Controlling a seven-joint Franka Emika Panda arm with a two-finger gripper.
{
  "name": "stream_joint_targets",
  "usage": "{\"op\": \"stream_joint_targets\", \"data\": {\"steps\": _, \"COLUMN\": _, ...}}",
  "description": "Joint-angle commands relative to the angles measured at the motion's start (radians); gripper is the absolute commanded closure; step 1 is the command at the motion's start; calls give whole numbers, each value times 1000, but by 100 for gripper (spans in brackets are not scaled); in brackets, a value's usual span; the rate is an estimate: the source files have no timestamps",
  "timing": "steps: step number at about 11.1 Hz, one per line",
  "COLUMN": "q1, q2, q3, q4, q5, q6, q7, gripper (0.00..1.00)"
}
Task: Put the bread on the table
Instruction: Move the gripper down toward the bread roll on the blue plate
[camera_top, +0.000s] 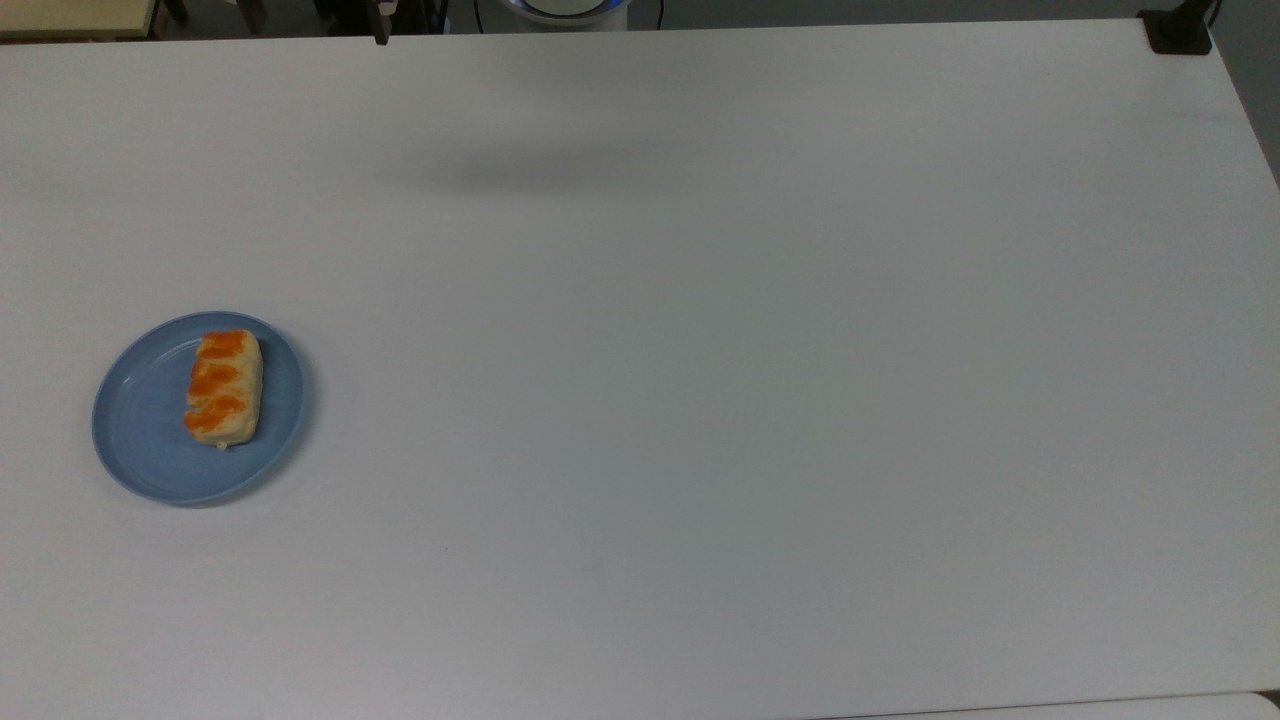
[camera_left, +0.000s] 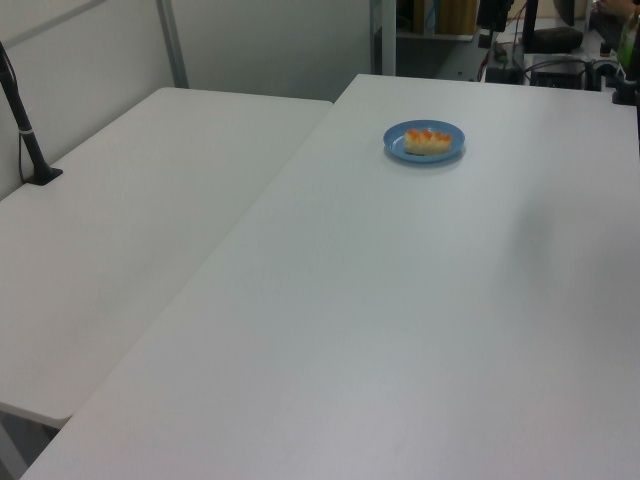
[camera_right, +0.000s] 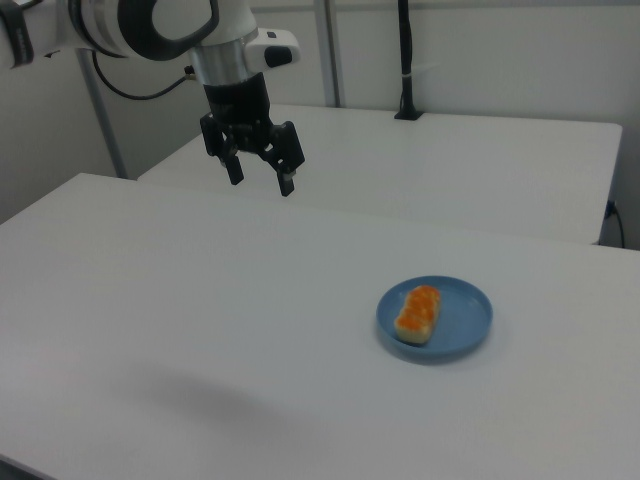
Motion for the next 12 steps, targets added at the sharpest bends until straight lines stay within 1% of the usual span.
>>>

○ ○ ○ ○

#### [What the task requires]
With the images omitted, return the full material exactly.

#### [Solution for this exercise]
Controlling a seven-joint Franka Emika Panda arm with a two-finger gripper.
{
  "name": "stream_joint_targets",
  "usage": "{\"op\": \"stream_joint_targets\", \"data\": {\"steps\": _, \"COLUMN\": _, ...}}",
  "description": "Joint-angle commands relative to the angles measured at the motion's start (radians); gripper is the absolute commanded closure; step 1 is the command at the motion's start; calls give whole numbers, each value times 1000, but by 100 for gripper (spans in brackets are not scaled); in brackets, a value's usual span; the rate is an estimate: the source files have no timestamps",
  "timing": "steps: step number at about 11.1 Hz, one per line",
  "COLUMN": "q1, q2, q3, q4, q5, q6, q7, gripper (0.00..1.00)"
}
Task: Put the bread on the table
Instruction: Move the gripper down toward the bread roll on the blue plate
[camera_top, +0.000s] 
[camera_left, +0.000s] 
[camera_right, +0.000s] 
Motion for the next 12 steps, targets added at the sharpest bends until straight lines stay within 1% of the usual span.
>>>

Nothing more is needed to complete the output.